Roadmap progress across platform stages.
Етапи и статус
Stage 0 - Foundation
Environment, solution structure and first project guardrails.
- Solution skeleton and baseline web/API projects.
- Initial docs and roadmap tracking.
- Smoke-test path for local status checks.
Stage 1 - Tenant and API Core
Tenant isolation, API keys and guarded integration entry points.
- Tenant-aware API authorization.
- Protected integration headers and safe error responses.
- Baseline admin/smoke coverage.
Stage 2 - Storage, Evidence and Guardrails
Private encrypted storage plus protected artifact/status/download boundaries.
- Private encrypted storage and field-level signer protection.
- Protected workflow/document status, download, artifact, start, cancel and expire boundaries.
- No-store/no-cache/nosniff headers on protected streams and safe JSON responses.
- PostgreSQL-backed rate-limit policy, counter admin and cleanup.
- Evidence ZIP/report scaffolds without real PDF sealing or final evidence generation.
- Legal policy admin, ERP/CRM smoke examples and redaction coverage.
- +18 още guardrails са проследени в roadmap/docs.
Stage 3 - Workflow Engine
Signer-role workflows, safe session setup/read models, guarded command routes and display-only task surfaces.
- WorkflowTemplate, signer steps, transition rules and EF-backed evidence events.
- Protected engine-status and admin/template visibility.

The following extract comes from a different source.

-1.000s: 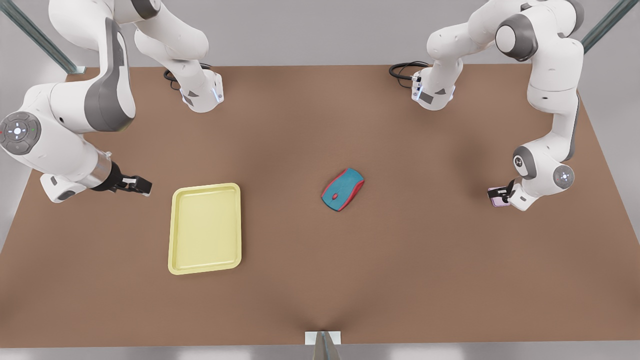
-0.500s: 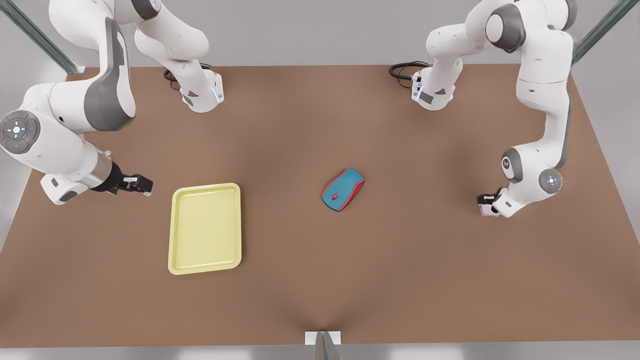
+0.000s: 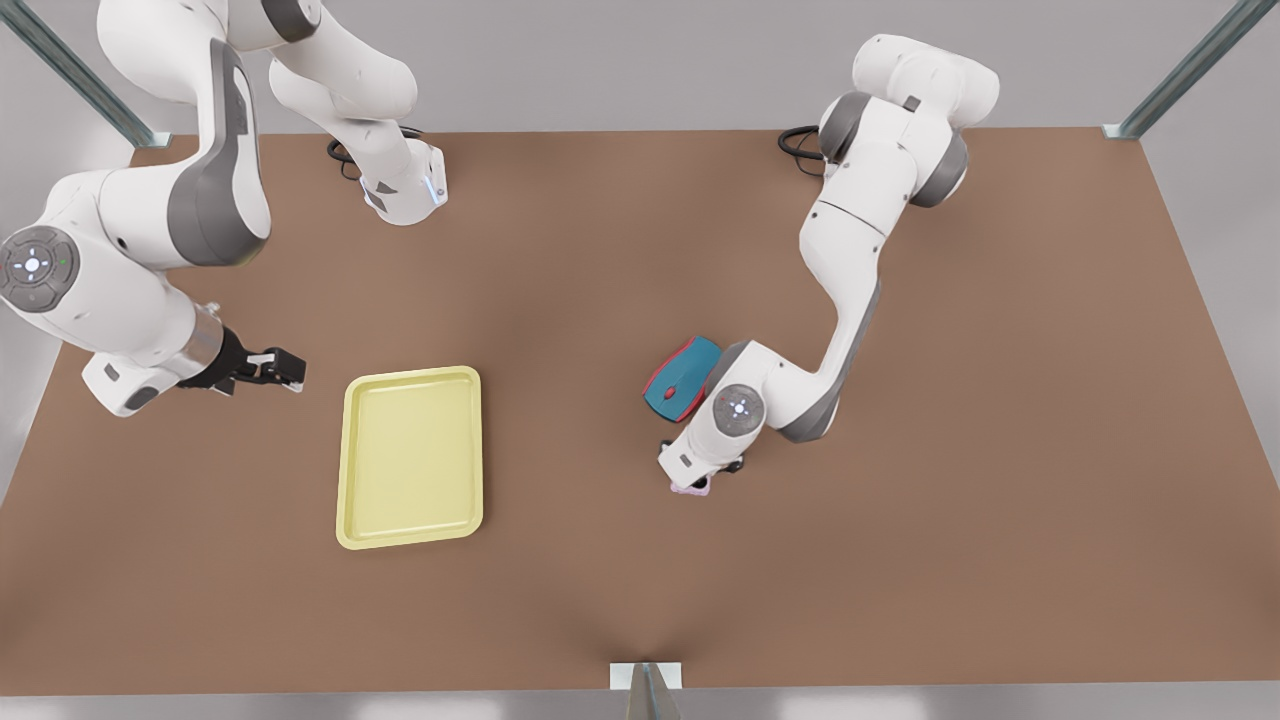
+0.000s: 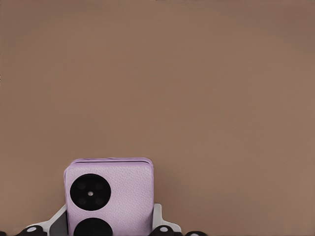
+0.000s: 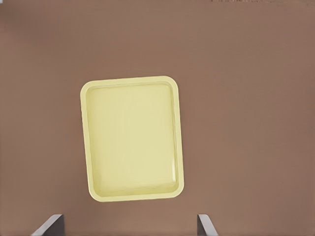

- Signer command preflight and execution endpoints for viewed, signed, decline and resend.
- Fingerprint-only signer-session proof setup with bounded lifetime and cleanup.
- Protected task-session read model with no session material or command execution in the DTO.
- GET/POST method closure plus OPTIONS/HEAD no-CORS hardening for signer runtime paths.
- Protected admin signer task-session lookup renders the shared display-only panel.
- Protected admin signer-command preflight visibility renders the shared display-only panel.
- Protected admin signer-session setup renders the shared display-only setup panel.
- Admin signer task/setup/preflight validation closes unsafe markers before tenant or identity lookup.
- Shared signer-command execution results render through a DTO-only display panel.
- MAUI shell placeholder renders shared task/preflight/setup/execution panels with null DTOs only.
- MAUI CSS shell guardrails block remote assets and hidden signer task panels.
Stage 4 - ERP/CRM Packaging
Package repeatable operator flows and external system handoff examples.
- Keep smoke examples aligned with protected workflow APIs.
- Document operator handoff and failure-mode playbooks.
- Preserve no-public-link and no-delivery-surprise defaults.
Stage 5 - PDF Signing and Legal Evidence
Implement real PDF sealing only after the current guardrails are stable.
- Real PDF signing remains disabled.
- Final legal evidence generation remains disabled.
- Existing placeholders must keep saying they are placeholders.
Stage 6 - Cloud/Virtual QES/KEP
Keep external trust-service integrations documented while the browser + 2FA MVP proves out.
- Provider metadata must stay out of safe DTOs until implemented.
- No provider SDK, callback, public link or signing session wiring in the MVP.
- Secrets stay server-side when the shelf is reopened.
Stage 7 - MAUI App
Mobile/desktop client work after runtime signing surfaces are safe.
- Use protected APIs only.
- No embedded public signing links.
- No raw session material in client-visible state.
- Wacom/S Pen/biometric SDK capture stays shelved.
Stage 8 - Product Hardening
Polish observability, training materials and later analytics/anti-abuse setup.
- GA and reCAPTCHA stay on the shelf until explicit runtime work starts.
- Training and readiness docs continue to track shipped behavior.
- Hardening tests stay close to every newly opened surface.